▶ WHAT YOU HAVE TO DO
Return only the lines of the listing below that run from the line with "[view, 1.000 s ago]" through the line with "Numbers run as", both ends included, exactly as written.

▶ COLLECTED DATA
= = = = = = =
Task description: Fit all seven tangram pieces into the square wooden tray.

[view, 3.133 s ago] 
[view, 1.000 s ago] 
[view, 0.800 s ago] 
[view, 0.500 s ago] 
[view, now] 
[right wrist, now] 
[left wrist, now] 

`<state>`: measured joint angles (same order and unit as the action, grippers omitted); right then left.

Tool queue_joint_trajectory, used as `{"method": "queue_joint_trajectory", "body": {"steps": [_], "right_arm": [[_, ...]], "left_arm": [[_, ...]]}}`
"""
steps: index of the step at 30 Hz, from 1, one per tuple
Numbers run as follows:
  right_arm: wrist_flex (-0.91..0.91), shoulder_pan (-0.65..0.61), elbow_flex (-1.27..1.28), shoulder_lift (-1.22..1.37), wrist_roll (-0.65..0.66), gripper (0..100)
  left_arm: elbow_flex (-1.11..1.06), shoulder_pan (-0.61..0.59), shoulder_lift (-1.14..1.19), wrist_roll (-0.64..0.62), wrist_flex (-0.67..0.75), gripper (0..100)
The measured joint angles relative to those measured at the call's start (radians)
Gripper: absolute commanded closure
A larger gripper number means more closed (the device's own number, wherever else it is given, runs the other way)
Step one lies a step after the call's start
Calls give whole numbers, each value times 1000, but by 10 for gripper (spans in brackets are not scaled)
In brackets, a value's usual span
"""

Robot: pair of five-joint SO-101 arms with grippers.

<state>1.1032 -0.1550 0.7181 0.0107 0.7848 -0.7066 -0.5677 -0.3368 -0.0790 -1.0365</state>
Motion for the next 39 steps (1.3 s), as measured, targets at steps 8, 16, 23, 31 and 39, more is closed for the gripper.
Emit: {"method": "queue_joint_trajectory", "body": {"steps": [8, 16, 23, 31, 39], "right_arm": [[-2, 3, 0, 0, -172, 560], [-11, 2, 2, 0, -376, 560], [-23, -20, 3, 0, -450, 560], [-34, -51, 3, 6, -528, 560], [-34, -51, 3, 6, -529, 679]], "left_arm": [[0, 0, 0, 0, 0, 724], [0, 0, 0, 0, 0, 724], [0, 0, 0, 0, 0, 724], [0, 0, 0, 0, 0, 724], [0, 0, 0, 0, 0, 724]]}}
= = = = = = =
▶ OUTPUT
[view, 1.000 s ago] 
[view, 0.800 s ago] 
[view, 0.500 s ago] 
[view, now] 
[right wrist, now] 
[left wrist, now] 

`<state>`: measured joint angles (same order and unit as the action, grippers omitted); right then left.

Tool queue_joint_trajectory, used as `{"method": "queue_joint_trajectory", "body": {"steps": [_], "right_arm": [[_, ...]], "left_arm": [[_, ...]]}}`
"""
steps: index of the step at 30 Hz, from 1, one per tuple
Numbers run as follows:

This exercise has nothing more to it.